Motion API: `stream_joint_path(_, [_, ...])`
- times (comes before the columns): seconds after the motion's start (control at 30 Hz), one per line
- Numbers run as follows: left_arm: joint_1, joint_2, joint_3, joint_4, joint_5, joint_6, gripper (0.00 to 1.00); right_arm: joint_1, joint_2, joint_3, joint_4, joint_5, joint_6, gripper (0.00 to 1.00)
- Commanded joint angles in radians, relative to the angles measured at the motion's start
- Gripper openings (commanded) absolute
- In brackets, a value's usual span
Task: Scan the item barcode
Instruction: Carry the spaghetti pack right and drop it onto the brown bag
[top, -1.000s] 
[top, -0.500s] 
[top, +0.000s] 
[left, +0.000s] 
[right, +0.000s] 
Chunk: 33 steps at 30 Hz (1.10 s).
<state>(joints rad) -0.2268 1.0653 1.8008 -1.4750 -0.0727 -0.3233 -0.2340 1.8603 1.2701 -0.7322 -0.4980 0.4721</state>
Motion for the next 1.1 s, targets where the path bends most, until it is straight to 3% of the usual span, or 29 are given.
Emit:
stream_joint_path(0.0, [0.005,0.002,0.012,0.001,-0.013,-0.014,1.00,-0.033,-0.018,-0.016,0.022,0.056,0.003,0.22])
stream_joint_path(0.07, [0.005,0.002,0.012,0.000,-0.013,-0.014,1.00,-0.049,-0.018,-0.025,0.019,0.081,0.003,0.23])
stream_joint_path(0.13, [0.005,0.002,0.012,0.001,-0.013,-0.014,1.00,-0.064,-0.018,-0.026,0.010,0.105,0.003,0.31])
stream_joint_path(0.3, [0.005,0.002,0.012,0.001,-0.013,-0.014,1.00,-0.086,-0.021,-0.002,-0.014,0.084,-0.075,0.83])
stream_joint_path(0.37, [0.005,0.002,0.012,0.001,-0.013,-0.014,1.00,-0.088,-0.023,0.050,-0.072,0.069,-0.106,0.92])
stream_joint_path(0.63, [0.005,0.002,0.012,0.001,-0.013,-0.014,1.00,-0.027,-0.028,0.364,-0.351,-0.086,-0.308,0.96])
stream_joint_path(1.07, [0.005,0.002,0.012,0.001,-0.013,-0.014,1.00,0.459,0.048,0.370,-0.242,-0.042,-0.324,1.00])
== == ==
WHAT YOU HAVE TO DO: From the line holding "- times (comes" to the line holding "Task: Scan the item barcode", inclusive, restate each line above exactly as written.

EXERCISE RESPONSE:
- times (comes before the columns): seconds after the motion's start (control at 30 Hz), one per line
- Numbers run as follows: left_arm: joint_1, joint_2, joint_3, joint_4, joint_5, joint_6, gripper (0.00 to 1.00); right_arm: joint_1, joint_2, joint_3, joint_4, joint_5, joint_6, gripper (0.00 to 1.00)
- Commanded joint angles in radians, relative to the angles measured at the motion's start
- Gripper openings (commanded) absolute
- In brackets, a value's usual span
Task: Scan the item barcode

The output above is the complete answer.